Quick Sync Image Quality & Performance

Intel obviously focused on increasing GPU performance with Ivy Bridge, but a side effect of that increased GPU performance is more compute available for Quick Sync. As you may recall, Sandy Bridge's secret weapon was an on-die hardware video transcode engine (Quick Sync), designed to keep Intel's CPUs competitive when faced with the onslaught of GPU computing applications. At the time, video transcode seemed to be the most likely candidate for significant GPU acceleration so the move made sense. Plus it doesn't hurt that video transcoding is an extremely popular activity to do with one's PC these days.

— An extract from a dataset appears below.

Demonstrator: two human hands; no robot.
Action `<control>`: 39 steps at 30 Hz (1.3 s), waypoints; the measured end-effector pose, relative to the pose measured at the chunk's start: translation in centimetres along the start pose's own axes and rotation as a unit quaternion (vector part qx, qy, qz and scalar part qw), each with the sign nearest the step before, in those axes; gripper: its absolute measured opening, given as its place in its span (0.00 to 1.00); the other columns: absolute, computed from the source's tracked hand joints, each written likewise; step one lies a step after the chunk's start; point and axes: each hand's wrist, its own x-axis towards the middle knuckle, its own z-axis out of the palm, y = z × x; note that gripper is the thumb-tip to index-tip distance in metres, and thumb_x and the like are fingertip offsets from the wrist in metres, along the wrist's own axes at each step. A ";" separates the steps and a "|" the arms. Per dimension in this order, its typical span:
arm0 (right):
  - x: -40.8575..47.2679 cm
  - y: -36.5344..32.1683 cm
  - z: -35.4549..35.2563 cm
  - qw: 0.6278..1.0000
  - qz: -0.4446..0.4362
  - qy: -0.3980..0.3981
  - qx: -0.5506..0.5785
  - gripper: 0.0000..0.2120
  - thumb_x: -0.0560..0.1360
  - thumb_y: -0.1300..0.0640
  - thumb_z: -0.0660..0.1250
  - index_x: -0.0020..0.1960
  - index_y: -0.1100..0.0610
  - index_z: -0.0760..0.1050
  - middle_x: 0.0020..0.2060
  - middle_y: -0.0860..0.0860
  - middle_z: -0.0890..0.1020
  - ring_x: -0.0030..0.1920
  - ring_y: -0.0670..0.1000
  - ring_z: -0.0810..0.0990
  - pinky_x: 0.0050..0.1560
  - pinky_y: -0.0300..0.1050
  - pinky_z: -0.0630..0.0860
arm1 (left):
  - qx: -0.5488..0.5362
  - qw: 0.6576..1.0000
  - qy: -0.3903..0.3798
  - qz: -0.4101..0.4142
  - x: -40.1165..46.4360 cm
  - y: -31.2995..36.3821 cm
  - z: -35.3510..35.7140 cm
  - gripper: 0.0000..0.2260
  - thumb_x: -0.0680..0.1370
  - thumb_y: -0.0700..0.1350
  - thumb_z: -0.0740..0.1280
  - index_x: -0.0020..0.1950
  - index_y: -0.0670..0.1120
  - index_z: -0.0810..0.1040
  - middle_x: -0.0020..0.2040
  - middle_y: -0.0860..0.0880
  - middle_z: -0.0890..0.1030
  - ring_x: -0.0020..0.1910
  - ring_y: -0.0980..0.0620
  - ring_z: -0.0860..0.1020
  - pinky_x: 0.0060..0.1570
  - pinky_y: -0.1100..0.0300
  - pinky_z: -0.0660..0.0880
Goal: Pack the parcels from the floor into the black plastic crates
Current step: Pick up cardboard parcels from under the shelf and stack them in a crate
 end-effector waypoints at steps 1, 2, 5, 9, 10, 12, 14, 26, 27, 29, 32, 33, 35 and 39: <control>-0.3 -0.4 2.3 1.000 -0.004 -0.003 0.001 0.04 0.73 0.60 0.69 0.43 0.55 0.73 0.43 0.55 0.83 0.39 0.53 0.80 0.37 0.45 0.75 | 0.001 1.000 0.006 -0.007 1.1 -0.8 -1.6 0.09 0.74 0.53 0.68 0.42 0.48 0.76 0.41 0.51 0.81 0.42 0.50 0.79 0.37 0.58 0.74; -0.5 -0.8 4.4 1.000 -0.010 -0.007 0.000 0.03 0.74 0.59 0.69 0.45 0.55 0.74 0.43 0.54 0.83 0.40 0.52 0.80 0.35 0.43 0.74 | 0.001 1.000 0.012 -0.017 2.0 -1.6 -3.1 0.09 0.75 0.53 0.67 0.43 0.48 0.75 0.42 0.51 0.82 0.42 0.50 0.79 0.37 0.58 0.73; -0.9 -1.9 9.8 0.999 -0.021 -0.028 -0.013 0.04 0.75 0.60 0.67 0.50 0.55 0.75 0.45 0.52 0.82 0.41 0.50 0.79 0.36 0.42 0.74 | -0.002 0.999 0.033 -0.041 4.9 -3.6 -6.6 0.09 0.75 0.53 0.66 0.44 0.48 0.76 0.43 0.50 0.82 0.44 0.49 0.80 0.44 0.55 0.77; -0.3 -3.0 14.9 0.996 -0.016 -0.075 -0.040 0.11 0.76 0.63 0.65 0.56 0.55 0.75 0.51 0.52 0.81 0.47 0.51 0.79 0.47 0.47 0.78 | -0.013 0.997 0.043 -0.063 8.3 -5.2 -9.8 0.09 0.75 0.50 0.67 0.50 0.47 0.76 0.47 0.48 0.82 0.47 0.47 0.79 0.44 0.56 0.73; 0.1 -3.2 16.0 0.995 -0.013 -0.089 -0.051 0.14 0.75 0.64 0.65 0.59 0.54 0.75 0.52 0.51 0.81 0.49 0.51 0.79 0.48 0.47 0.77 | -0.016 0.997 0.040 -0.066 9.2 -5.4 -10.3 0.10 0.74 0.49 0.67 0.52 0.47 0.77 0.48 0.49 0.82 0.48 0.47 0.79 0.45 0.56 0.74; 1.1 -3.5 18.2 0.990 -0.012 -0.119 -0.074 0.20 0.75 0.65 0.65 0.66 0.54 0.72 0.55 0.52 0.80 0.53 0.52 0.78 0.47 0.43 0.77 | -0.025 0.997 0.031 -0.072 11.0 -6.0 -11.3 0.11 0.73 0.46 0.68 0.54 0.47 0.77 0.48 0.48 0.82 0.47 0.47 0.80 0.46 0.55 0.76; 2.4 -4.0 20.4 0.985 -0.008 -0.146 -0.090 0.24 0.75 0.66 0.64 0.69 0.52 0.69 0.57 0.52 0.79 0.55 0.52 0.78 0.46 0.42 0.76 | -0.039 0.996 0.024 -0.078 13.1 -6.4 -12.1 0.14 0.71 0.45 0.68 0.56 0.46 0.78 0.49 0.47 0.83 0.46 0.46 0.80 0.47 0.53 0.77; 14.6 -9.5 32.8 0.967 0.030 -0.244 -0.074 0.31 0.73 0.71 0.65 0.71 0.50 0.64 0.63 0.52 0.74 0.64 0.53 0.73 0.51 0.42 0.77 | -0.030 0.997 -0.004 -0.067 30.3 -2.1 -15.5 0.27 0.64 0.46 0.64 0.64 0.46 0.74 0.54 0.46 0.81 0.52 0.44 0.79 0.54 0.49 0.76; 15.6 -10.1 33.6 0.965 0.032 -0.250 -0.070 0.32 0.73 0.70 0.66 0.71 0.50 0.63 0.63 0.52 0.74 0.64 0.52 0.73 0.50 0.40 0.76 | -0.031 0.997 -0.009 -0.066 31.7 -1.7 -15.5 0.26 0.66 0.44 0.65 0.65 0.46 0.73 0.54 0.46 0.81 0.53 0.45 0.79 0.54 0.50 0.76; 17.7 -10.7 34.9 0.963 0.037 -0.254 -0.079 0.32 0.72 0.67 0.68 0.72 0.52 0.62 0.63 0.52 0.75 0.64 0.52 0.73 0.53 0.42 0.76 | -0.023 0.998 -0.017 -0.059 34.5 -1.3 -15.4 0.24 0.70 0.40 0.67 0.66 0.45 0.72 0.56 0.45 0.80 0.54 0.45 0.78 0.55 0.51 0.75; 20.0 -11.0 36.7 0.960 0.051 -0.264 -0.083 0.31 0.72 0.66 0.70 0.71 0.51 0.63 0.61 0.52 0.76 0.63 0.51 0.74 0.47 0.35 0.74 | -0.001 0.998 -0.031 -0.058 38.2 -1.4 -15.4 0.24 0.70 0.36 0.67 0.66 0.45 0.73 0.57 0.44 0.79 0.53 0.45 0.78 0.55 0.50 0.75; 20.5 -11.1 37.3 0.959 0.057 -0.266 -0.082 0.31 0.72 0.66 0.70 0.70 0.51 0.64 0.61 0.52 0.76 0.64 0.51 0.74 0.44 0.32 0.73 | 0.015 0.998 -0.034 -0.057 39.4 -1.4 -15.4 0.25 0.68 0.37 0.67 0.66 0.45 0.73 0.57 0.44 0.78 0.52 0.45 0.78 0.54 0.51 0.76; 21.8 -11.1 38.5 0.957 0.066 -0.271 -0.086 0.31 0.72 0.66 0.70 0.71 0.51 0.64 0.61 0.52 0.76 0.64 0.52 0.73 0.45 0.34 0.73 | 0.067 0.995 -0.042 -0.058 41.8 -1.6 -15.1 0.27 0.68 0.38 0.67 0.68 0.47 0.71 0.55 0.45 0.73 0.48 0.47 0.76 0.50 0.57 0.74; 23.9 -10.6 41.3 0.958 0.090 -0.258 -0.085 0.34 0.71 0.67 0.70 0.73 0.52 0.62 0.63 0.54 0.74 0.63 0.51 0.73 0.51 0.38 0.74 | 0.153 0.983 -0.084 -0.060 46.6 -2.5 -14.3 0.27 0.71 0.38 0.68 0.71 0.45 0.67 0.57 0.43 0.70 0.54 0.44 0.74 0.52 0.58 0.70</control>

The power of Quick Sync was how it leveraged fixed function decode (and some encode) hardware with the on-die GPU's EU array. The combination of the two resulted in some pretty incredible performance gains not only over traditional software based transcoding, but also over the fastest GPU based solutions as well.

Intel put to rest any concerns about image quality when Quick Sync launched, and thankfully the situation hasn't changed today with Ivy Bridge. In fact, you get a bit more flexibility than you had a year ago.

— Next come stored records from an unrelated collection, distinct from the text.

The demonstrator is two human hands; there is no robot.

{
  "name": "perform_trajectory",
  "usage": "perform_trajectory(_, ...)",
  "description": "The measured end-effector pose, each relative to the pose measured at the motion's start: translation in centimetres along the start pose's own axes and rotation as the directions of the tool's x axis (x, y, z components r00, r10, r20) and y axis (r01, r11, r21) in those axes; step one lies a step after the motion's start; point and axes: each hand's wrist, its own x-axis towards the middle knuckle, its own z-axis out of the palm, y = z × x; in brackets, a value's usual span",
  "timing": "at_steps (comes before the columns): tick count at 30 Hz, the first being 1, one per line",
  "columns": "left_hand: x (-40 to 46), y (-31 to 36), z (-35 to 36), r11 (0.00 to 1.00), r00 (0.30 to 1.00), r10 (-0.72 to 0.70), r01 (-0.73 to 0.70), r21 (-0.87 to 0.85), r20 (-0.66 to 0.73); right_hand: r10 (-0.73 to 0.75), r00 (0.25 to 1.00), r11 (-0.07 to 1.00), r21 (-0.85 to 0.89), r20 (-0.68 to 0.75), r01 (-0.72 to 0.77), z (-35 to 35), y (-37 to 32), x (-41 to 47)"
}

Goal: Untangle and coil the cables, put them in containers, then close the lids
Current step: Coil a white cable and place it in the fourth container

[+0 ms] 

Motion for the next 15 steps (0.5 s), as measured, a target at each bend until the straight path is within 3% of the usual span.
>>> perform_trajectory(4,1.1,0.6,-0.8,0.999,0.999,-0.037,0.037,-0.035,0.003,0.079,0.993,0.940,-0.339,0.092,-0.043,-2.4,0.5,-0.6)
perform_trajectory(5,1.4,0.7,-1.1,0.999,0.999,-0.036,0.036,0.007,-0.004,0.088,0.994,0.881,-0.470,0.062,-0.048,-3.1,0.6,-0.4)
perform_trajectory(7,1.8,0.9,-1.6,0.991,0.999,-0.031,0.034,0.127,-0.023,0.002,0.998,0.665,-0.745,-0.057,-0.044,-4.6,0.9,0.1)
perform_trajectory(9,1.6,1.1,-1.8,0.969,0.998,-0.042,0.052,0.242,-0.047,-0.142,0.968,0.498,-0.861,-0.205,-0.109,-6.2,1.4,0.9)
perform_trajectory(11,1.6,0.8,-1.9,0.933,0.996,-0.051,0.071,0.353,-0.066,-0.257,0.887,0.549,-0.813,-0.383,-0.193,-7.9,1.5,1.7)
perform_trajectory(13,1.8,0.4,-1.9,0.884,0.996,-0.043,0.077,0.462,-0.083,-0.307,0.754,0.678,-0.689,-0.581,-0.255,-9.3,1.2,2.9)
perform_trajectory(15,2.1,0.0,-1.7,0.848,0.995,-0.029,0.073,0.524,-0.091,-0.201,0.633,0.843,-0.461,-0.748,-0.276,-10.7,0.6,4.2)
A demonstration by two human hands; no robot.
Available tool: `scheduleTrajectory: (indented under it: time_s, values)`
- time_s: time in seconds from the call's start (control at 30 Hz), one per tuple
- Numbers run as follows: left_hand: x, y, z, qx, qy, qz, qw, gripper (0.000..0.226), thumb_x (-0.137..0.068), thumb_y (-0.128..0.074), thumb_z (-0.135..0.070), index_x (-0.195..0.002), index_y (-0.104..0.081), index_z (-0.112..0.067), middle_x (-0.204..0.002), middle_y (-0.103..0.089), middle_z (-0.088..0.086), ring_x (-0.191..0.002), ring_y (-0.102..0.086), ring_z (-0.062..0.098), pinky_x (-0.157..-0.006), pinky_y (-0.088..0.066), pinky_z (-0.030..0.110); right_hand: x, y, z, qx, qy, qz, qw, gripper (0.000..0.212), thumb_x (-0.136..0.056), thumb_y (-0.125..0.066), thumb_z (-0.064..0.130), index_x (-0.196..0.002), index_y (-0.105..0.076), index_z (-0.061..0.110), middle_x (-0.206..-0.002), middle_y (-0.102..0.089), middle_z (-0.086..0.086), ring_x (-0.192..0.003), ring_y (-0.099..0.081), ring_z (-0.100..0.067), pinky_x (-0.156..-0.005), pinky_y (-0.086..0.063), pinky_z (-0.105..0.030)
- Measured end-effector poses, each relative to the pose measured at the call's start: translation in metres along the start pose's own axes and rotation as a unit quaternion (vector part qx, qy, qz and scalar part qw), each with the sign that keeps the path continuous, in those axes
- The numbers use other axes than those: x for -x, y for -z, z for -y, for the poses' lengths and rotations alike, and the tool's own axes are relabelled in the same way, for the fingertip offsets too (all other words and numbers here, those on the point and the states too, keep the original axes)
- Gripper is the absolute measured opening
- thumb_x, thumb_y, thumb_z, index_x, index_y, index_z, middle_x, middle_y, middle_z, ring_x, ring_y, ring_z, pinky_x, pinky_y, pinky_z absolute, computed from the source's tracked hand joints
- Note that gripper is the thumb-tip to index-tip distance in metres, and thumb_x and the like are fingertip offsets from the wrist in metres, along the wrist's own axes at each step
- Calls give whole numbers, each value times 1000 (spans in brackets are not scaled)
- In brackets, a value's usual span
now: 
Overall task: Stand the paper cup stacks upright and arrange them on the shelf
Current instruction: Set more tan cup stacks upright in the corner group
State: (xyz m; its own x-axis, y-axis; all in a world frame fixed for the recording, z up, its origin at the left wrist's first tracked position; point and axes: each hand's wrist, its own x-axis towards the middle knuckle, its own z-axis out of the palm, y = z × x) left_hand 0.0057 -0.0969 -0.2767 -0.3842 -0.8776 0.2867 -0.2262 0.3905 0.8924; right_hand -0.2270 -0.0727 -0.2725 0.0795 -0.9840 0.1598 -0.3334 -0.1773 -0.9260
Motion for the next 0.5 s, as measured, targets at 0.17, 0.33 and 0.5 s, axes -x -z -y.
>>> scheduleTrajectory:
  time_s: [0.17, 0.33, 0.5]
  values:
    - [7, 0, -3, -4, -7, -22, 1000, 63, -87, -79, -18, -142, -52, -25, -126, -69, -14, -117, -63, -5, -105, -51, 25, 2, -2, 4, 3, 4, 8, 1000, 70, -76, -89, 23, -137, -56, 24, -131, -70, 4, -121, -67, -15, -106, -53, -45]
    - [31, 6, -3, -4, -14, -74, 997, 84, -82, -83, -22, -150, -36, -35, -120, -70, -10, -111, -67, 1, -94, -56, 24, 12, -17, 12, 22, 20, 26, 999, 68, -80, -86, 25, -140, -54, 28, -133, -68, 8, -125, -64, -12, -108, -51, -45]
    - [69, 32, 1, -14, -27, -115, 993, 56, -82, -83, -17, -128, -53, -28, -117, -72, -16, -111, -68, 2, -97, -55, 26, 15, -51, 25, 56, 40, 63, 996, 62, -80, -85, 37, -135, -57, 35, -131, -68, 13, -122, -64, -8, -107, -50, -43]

Intel's latest drivers now allow for a selectable tradeoff between image quality and performance when transcoding using Quick Sync. The option is exposed in Media Espresso and ultimately corresponds to an increase in average bitrate. To test image quality and performance, I took the last Harry Potter Blu-ray, stripped it of its DRM and used Media Espresso to make it playable on an iPad 2 (1024 x 768 preset).

In the case of our Harry Potter transcode, selecting the Better Quality option increased average bitrate from to 3.86Mbps to 5.83Mbps. The resulting file size for the entire movie increased from 3.78GB to 5.71GB. Both options produced a good quality transcode, picking one over the other really depends on how much time (and space) you have as well as the screen size of the device you'll be watching it on. For most phone/tablet use I'd say the faster performing option is ideal.

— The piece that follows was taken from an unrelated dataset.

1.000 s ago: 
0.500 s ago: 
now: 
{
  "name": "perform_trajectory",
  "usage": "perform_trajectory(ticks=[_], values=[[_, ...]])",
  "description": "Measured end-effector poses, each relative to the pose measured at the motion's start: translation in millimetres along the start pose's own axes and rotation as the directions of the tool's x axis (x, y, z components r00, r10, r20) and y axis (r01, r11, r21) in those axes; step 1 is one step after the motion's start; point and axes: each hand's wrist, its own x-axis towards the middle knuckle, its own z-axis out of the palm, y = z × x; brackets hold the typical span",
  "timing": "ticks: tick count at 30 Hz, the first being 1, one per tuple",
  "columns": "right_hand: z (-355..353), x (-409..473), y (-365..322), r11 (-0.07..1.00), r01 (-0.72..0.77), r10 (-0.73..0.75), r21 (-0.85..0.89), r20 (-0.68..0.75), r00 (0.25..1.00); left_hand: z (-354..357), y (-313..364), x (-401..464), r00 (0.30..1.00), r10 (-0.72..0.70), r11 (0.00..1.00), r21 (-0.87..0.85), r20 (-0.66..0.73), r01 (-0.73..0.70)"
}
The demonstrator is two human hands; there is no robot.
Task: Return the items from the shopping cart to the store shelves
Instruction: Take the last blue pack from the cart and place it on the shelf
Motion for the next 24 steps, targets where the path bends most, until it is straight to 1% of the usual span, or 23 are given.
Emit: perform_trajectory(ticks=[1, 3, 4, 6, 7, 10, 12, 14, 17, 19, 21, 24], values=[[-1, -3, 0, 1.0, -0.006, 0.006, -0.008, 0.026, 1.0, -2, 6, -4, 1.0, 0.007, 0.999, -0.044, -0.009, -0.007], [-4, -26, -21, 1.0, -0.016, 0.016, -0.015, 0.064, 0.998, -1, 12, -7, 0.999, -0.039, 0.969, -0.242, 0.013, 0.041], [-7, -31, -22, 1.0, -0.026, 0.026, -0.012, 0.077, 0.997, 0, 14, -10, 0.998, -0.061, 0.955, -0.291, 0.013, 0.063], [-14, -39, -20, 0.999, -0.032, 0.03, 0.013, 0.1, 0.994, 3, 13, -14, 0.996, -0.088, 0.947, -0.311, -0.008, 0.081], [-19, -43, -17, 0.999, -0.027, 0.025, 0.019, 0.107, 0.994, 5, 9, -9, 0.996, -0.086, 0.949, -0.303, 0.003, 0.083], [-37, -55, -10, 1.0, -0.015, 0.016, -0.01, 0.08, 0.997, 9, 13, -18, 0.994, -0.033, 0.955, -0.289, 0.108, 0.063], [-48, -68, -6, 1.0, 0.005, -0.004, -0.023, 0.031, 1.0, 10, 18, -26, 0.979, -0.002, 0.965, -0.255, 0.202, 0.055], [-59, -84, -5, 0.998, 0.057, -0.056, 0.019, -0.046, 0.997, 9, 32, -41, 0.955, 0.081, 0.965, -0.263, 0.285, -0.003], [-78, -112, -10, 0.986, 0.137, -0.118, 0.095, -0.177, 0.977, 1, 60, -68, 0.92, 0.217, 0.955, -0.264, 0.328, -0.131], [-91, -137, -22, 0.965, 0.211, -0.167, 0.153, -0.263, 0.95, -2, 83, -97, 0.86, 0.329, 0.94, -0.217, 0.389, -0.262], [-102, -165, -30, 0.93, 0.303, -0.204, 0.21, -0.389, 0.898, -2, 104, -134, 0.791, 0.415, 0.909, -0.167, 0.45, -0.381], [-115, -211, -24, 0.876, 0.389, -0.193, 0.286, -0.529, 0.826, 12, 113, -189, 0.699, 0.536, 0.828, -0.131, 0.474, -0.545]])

Intel Core i7 3770K (x86) Intel Quick Sync (SNB) Intel Quick Sync (IVB) Intel Quick Sync, Better (IVB) NVIDIA GeForce GTX 680 AMD Radeon HD 7970
original original original original original original

 

While AMD has yet to enable VCE in any publicly available software, NVIDIA's hardware encoder built into Kepler is alive and well. Cyberlink Media Espresso 6.5 will take advantage of the 680's NVENC engine which is why we standardized on it here for these tests. Once again, Quick Sync's transcoding abilities are limited to applications like Media Espresso or ArcSoft's Media Converter—there's still no support in open source applications like Handbrake.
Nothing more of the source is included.